Leah Henderson (W4CYA) recently spoke with Tavis Smiley on his podcast about the first community-led Memorial Day, her picture books A Day for Rememberin’, Together We March, and Daddy Speaks Love along with a few other topics she holds near and dear.


As Prose-Writer-In-Residence at the Chautauqua Institution in upstate New York, July 9 - 16, Roy Hoffman (F, CNF) is leading a workshop in fiction and nonfiction, “From Inspiration to Page: Our Creative Journeys,” reading from his novel, The Promise of the Pelican, at 3:30 p.m. July 10 at Chautauqua’s Hall of Philosophy, in tandem with Poet-in-Residence Charlotte Matthews, and delivering a “brown bag” lunch lecture titled “Inspiration: Where Stories Come From” at 12:15 p.m. July 15 at the Writers’ Center. At 6:00 p.m. July 18 at New York City’s Mysterious Bookshop, Roy is presenting The Promise of the Pelican, interviewed by author Charles Salzberg. An hour-long radio interview with Roy about the novel, conducted by historian Walter Edgar, will be featured on “Walter Edgar’s Journal,” South Carolina Public Radio, airing at noon on July 8. The podcast is available on Apple and Spotify.


Angela Jackson-Brown (F) was a fiction panelist for the Library Journal Day of Dialog on May 5. On June 8, Angela was in conversation with historical fiction author Denny S. Bryce at E. Shaver Bookseller in Savannah, Georgia. On June 14, she was on a panel called “What’s New in Historical Fiction” hosted by History Through Fiction.


Lee Martin’s (F, CNF) story, “Happy Birthday, Honey Vanlandingham,” included in Coolest American Stories 2022, was one of four stories from the anthology featured on The New Short Fiction Series, L.A.s longest-running spoken-word series, on June 29. Screen Actors Guild actors read ten-minute excerpts from each story.

During an event sponsored by the Maine Writers and Publishers Alliance in May, Eleanor Morse (F) won the 2022 Maine Literary Awards for Fiction for her recent novel, Margreete’s Harbor. The book was published through St. Martin’s Press and is available in hardback and in audiobook, narrated by Tavia Gilbert. (Gilbert was named Audiobook Narrator of the Year by Booklist, as well as receiving an Audie Award for Best Female Narrator.)


Lesléa Newman (W4CYA) was recently featured in a video produced by Holyoke Media in which she discusses her newest children’s book, Alicia and the Hurricane: A Story of Puerto Rico/Alicia y el huracán: Un cuento de Puerto Rico. She also appeared at Odyssey Bookshop in South Hadley, Massachusetts, where she was accompanied by former Mayor of San Juan, Carmen Yulín Cruz Soto, for a bilingual reading. In other news, read about the origins of Lesléa’s groundbreaking picture book Heather Has Two Mommies, written more than thirty years ago, in an article on BookRiot.

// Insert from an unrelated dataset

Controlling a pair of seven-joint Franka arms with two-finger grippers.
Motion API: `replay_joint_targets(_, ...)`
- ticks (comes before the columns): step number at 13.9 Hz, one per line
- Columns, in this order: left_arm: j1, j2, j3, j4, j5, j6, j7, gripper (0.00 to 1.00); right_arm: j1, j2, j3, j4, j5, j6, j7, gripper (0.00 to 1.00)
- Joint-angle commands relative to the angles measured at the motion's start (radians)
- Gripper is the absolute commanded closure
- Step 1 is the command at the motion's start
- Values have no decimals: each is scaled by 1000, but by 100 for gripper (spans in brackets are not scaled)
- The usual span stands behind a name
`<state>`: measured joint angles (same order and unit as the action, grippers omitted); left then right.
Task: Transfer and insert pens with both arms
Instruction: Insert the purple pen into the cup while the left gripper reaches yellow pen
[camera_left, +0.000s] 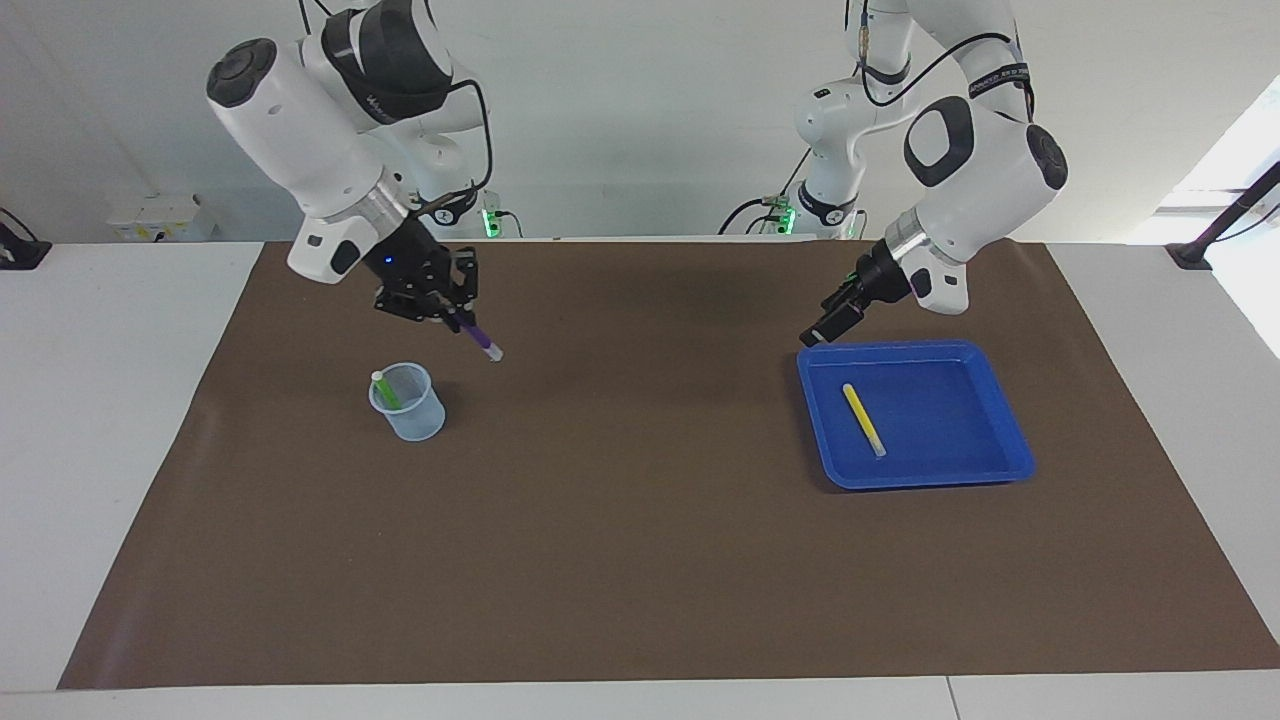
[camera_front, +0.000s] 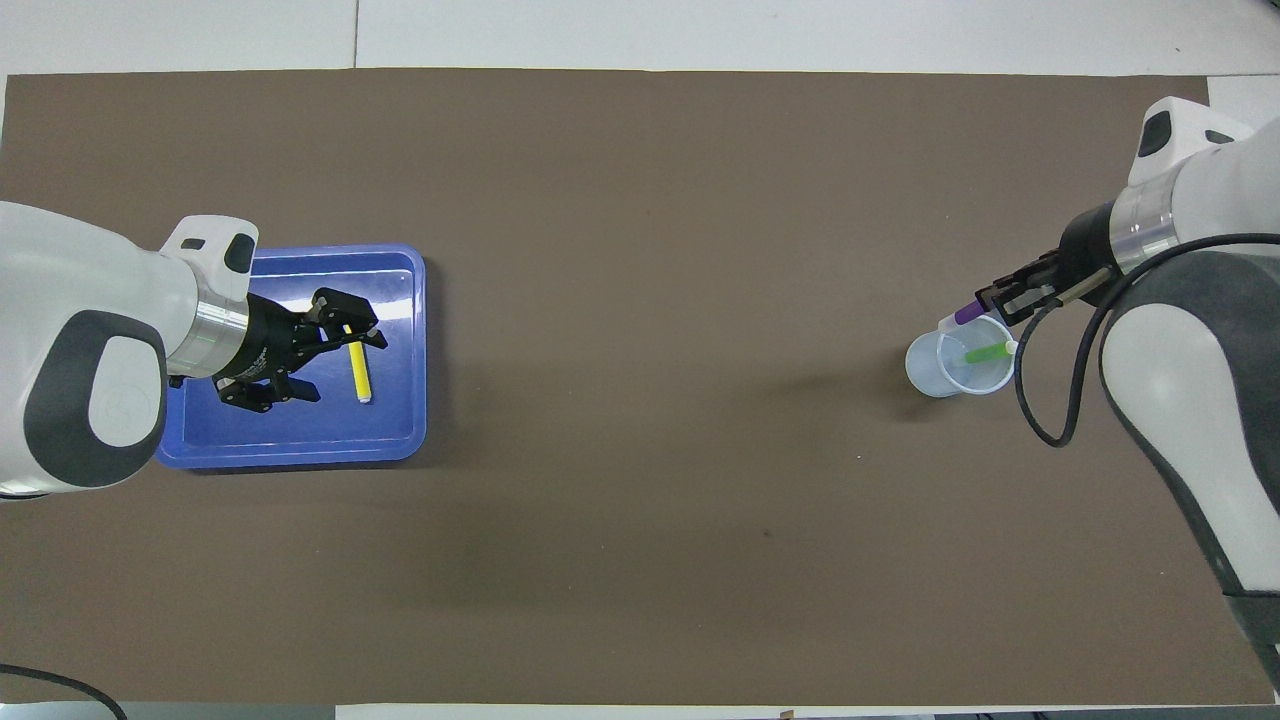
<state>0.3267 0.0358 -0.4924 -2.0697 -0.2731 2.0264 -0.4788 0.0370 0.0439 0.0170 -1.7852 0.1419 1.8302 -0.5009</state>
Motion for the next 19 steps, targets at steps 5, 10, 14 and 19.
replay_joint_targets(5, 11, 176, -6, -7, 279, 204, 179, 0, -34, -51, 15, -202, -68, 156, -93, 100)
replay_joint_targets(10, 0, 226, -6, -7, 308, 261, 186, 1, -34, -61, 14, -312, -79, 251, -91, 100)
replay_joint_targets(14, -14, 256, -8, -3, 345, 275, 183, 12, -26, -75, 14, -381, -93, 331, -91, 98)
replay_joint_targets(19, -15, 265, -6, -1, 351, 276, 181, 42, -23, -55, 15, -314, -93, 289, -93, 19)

Kira Obolensky (PW) presented at the Women Playwrights international conference on creating connections with audiences and her work with Pandies Theater in New Delhi. Her new play, The Maidens, was a finalist for the O’Neill National Playwrights Conference.


Elaine Neil Orr’s (F, CNF) memoir in present tense is currently featured in Appalachian Review and will also appear in the next print issue of the journal.

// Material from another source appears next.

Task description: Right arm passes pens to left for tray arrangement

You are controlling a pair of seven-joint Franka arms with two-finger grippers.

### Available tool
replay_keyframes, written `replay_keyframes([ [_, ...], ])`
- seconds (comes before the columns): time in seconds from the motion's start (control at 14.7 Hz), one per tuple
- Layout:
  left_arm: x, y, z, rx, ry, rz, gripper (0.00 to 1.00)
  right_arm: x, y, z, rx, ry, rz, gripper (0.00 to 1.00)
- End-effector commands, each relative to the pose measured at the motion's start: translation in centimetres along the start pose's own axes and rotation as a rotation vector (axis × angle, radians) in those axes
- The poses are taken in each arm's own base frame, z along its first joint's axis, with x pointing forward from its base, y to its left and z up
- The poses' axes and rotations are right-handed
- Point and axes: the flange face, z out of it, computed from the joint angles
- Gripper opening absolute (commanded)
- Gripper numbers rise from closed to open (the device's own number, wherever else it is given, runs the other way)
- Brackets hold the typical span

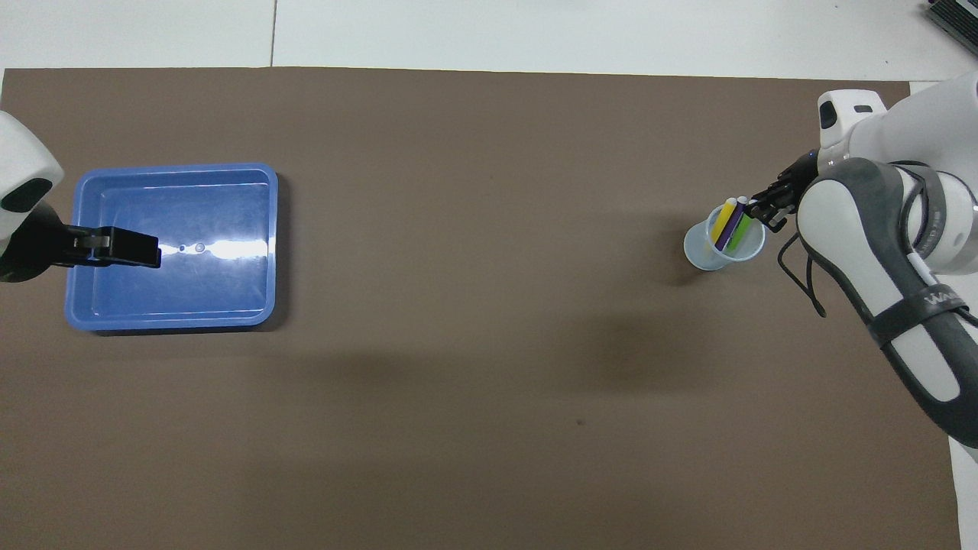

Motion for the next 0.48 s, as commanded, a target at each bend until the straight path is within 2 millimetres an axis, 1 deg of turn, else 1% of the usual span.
replay_keyframes([
  [0.0,-0.58,-0.31,-0.17,0.004,0.018,0.005,0.99,-0.32,0.18,0.53,-0.002,-0.017,0.009,0.17],
  [0.41,-0.50,-0.39,-0.20,0.004,0.021,0.004,0.99,-0.52,0.28,-0.04,0.007,-0.024,0.018,0.16],
])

Maggie Smith (P) has a picture book forthcoming from Balzer + Bray / HarperCollins in Winter 2024. My Thoughts Have Wings, a bedtime story about replacing the insecurity, fear, and sadness that sometimes surface at night with good thoughts, happy memories, and things to look forward to, is being illustrated by SCBWI Portfolio grand prize winner Leanne Hatch. Smith also has new poems forthcoming in The Nation, Plume, and elsewhere.


In May, Katy Yocom hosted the Young Writers edition of Voice and Vision, a reading series presented by Spalding’s Naslund-Mann Graduate School of Writing in collaboration with The Louisville Review and 21c Museum Hotel. The reading featured faculty-nominated undergraduate writers from area universities. In June, Katy co-hosted Voice and Vision with Lynnell Edwards, in a reading featuring MFA alumni Jason Cooper (CNF ’21) and Jasemine Reed (P ’19), among others.